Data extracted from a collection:

☆ ☆ ☆ ☆ ☆

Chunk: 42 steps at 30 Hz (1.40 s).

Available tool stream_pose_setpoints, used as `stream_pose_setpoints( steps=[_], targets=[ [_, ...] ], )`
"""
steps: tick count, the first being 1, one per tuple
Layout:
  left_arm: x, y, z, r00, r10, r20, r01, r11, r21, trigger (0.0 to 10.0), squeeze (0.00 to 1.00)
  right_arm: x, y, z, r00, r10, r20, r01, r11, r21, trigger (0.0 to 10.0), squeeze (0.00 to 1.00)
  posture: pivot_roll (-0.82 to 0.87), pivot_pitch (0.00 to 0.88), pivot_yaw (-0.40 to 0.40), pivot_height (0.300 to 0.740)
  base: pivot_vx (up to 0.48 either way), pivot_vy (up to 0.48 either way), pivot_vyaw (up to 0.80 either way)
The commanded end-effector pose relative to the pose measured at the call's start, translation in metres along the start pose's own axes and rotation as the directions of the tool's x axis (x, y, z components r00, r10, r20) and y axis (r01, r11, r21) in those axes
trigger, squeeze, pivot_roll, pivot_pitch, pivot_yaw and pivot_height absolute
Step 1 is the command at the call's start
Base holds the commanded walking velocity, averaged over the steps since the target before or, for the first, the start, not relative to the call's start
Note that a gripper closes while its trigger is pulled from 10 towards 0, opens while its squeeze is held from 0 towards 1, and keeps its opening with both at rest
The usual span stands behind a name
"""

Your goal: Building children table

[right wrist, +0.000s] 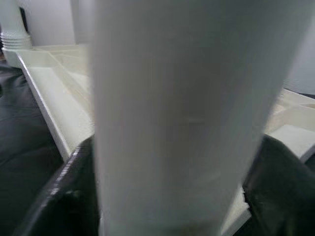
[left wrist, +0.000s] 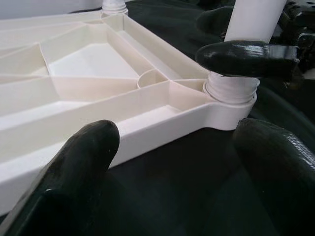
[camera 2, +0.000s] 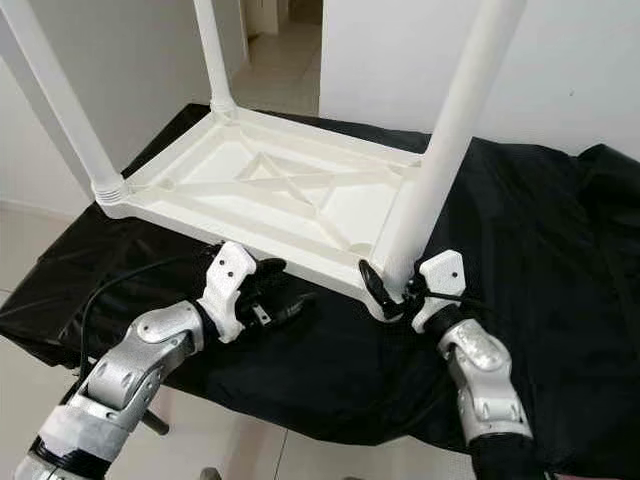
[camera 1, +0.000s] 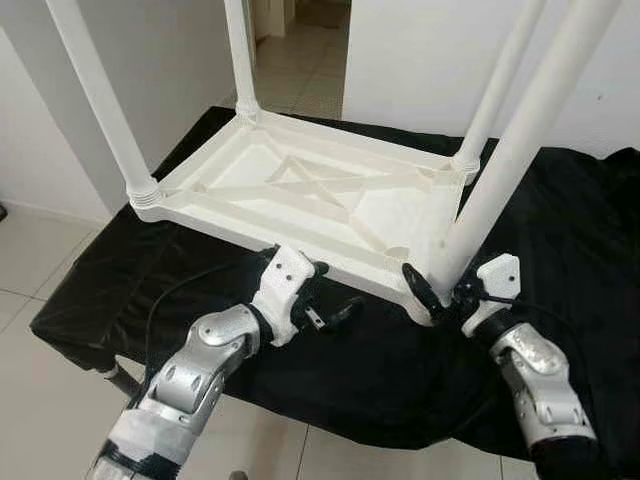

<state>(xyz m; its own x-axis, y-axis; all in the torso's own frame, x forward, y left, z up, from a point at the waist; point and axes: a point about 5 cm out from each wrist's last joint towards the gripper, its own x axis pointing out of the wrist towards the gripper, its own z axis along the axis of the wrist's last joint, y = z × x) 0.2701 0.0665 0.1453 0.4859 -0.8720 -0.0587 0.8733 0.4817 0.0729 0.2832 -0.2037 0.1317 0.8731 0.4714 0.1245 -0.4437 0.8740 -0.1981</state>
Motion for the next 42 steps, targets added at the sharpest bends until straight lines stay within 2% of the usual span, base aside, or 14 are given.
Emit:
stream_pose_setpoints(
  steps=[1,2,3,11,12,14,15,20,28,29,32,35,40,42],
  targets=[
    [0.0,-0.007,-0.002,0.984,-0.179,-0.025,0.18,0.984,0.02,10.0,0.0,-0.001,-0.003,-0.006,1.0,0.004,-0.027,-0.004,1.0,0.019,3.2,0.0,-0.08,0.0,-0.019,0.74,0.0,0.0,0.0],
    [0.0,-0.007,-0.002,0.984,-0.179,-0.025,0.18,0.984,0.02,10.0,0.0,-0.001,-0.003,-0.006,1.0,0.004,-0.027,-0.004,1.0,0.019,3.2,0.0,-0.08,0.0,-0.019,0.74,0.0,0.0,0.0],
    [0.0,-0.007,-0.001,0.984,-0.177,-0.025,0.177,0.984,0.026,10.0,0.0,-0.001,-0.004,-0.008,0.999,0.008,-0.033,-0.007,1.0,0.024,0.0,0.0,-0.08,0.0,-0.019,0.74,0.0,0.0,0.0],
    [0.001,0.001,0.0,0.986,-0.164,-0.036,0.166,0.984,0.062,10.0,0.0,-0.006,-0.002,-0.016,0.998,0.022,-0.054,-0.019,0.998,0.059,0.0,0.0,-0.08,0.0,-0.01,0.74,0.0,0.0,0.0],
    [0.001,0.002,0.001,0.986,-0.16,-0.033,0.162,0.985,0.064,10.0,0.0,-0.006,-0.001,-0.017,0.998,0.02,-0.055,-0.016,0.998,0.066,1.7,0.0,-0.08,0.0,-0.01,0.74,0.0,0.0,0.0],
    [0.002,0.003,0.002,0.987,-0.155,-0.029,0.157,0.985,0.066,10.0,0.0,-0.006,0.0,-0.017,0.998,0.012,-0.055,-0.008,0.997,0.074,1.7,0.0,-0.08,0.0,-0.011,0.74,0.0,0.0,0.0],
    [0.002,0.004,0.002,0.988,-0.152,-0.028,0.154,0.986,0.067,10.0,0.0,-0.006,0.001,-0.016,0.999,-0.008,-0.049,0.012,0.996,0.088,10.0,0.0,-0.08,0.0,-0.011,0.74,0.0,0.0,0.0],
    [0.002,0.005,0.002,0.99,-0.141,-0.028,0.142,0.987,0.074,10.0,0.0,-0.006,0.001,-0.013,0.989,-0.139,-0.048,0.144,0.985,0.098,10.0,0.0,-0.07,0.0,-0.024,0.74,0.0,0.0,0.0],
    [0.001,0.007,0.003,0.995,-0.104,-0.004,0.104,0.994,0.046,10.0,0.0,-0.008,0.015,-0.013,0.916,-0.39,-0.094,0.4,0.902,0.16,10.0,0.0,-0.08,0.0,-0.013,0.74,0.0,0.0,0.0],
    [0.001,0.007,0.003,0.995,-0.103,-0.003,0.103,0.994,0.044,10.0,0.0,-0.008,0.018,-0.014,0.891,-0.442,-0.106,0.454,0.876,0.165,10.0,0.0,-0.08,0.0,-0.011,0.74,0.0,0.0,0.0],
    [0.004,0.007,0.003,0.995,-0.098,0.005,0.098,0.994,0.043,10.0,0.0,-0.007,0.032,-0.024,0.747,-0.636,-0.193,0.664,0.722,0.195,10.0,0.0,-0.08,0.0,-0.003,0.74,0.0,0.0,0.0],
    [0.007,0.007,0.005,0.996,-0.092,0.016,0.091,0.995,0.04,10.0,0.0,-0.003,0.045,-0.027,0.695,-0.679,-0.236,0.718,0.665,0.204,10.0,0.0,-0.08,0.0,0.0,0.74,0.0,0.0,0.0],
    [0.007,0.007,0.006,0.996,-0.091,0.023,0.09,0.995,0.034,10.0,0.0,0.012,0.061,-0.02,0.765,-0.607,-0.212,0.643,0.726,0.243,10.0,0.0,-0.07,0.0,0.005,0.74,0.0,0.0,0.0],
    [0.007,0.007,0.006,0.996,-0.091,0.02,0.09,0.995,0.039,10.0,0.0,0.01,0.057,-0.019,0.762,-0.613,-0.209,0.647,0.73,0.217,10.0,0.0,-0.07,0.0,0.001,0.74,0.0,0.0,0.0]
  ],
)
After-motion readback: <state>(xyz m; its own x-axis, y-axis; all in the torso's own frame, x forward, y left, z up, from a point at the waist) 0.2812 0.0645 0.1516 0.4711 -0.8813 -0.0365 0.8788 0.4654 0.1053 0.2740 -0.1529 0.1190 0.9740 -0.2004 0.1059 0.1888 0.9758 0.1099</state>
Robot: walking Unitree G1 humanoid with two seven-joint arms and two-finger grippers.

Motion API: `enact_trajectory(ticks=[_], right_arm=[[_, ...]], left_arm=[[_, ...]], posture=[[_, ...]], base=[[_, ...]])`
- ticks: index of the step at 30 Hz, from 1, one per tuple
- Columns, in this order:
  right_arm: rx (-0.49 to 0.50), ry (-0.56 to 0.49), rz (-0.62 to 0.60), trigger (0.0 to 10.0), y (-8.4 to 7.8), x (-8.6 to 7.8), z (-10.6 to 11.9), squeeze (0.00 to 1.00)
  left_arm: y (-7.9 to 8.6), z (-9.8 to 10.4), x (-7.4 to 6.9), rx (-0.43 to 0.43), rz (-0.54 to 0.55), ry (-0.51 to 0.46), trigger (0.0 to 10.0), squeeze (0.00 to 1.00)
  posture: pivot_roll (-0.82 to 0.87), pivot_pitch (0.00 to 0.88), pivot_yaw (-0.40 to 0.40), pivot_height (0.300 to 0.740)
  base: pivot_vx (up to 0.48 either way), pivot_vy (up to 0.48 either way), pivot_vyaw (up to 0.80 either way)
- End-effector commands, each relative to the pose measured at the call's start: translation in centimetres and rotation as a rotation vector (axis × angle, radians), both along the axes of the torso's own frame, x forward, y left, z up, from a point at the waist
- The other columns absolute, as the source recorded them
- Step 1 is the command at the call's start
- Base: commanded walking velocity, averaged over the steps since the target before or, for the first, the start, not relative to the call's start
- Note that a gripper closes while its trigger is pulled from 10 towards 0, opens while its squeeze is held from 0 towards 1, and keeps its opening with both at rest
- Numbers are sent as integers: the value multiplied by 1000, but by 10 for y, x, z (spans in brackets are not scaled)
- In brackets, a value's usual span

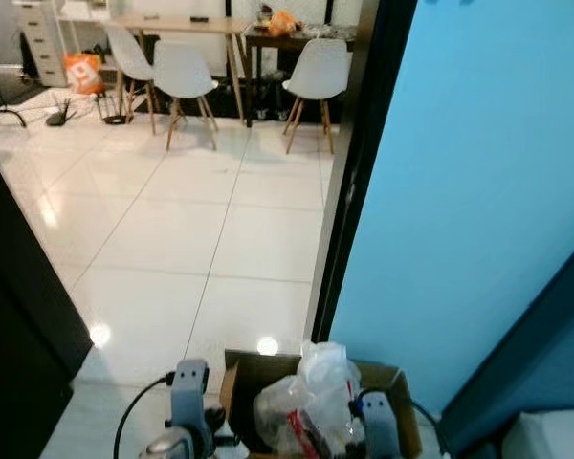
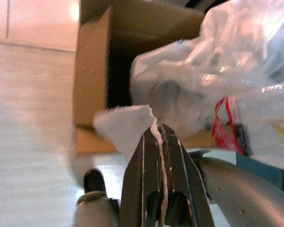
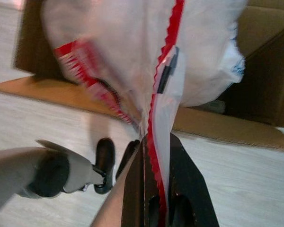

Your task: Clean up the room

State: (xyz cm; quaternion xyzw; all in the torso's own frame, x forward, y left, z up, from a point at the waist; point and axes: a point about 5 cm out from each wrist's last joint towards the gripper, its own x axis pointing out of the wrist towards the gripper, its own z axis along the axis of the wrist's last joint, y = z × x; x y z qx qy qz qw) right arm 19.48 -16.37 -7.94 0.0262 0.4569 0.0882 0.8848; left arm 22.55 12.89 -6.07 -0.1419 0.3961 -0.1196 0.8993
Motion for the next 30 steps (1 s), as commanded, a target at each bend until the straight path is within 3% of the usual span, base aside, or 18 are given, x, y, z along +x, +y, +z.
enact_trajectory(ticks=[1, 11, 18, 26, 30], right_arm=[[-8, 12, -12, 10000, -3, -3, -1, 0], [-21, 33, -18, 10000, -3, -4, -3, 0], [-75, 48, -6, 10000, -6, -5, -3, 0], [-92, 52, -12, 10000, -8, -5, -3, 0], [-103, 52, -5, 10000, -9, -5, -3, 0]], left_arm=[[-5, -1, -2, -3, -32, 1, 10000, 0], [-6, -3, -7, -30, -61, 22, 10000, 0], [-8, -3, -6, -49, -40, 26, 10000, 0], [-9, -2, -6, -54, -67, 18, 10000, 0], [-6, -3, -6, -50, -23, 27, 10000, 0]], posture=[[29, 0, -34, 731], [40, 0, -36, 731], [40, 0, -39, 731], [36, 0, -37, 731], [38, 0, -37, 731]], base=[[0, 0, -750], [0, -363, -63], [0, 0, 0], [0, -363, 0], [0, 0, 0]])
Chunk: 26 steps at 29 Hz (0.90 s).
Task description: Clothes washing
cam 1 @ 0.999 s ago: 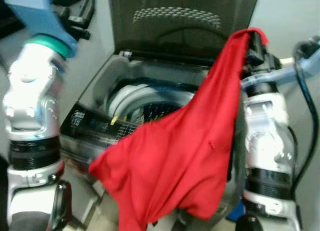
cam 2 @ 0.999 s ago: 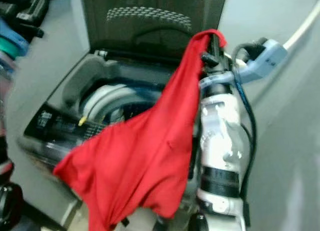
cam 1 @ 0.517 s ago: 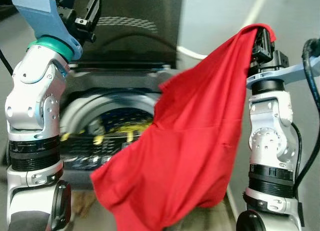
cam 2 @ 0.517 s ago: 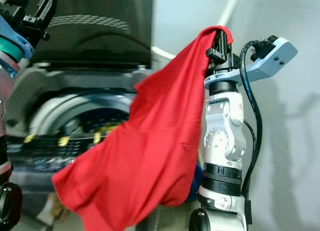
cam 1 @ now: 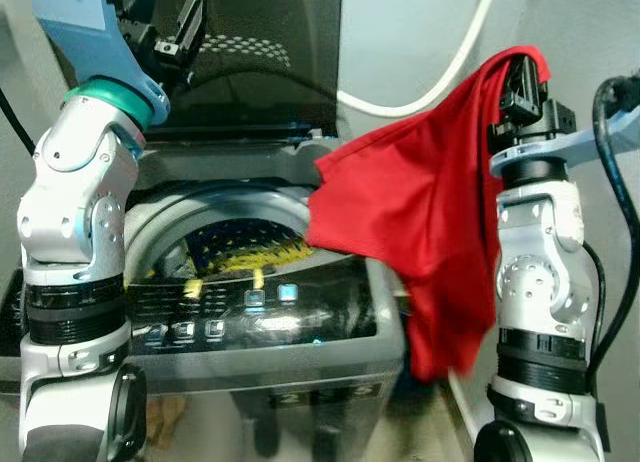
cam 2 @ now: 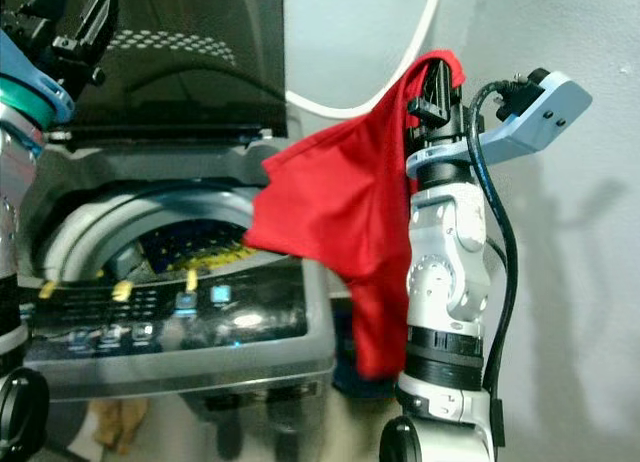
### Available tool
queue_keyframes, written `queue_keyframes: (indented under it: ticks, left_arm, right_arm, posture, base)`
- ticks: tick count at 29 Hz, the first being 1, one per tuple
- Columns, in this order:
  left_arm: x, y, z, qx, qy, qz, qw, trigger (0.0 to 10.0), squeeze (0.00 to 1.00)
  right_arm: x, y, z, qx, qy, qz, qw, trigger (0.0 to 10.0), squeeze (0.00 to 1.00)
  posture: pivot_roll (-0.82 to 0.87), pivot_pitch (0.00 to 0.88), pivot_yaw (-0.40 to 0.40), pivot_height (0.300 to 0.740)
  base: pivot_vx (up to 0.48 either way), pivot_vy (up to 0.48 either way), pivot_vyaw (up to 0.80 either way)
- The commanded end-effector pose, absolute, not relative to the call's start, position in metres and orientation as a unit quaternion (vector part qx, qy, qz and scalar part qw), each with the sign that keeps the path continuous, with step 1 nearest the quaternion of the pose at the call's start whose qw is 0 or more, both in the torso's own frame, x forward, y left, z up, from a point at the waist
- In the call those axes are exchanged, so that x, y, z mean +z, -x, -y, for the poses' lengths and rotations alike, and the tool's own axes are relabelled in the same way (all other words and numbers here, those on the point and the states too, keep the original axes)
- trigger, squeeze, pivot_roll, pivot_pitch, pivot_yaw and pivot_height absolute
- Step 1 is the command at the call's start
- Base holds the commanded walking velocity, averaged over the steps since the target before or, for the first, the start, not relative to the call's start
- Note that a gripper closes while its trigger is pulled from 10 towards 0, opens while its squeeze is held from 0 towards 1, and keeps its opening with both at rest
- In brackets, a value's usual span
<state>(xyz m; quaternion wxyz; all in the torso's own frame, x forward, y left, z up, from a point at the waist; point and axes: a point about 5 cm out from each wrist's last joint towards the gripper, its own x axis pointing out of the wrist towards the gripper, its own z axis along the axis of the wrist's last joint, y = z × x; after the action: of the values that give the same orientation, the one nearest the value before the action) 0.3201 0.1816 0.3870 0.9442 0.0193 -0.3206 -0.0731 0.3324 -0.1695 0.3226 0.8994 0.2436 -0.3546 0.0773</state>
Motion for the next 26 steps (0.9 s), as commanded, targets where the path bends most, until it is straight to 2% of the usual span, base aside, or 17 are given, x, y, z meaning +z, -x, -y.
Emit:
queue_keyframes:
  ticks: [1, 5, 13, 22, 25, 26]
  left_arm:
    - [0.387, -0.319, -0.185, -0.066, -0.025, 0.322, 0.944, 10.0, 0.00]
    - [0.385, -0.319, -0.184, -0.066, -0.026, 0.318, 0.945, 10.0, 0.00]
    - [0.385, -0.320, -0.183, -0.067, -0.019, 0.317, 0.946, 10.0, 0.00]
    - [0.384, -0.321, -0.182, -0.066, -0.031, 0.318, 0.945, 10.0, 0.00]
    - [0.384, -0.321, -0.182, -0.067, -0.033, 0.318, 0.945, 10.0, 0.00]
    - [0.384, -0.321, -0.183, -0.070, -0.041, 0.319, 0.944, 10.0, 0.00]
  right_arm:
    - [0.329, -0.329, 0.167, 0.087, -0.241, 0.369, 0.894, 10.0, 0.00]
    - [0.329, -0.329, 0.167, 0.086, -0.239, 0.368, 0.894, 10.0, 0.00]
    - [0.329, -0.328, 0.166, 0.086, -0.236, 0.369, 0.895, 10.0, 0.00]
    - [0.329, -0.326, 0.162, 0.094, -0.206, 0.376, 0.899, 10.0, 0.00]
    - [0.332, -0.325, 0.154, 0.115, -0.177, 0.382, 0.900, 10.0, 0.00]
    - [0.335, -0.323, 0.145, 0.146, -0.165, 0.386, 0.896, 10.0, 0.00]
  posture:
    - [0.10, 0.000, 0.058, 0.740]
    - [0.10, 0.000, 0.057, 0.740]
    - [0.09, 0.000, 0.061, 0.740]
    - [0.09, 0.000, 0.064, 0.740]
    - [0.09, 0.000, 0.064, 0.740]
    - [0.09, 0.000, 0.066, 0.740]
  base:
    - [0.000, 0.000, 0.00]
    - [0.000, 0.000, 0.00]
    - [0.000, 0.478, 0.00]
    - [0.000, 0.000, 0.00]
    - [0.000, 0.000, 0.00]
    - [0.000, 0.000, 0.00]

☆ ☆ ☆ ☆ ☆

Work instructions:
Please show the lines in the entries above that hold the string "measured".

Answer:
The commanded end-effector pose relative to the pose measured at the call's start, translation in metres along the start pose's own axes and rotation as the directions of the tool's x axis (x, y, z components r00, r10, r20) and y axis (r01, r11, r21) in those axes
- End-effector commands, each relative to the pose measured at the call's start: translation in centimetres and rotation as a rotation vector (axis × angle, radians), both along the axes of the torso's own frame, x forward, y left, z up, from a point at the waist

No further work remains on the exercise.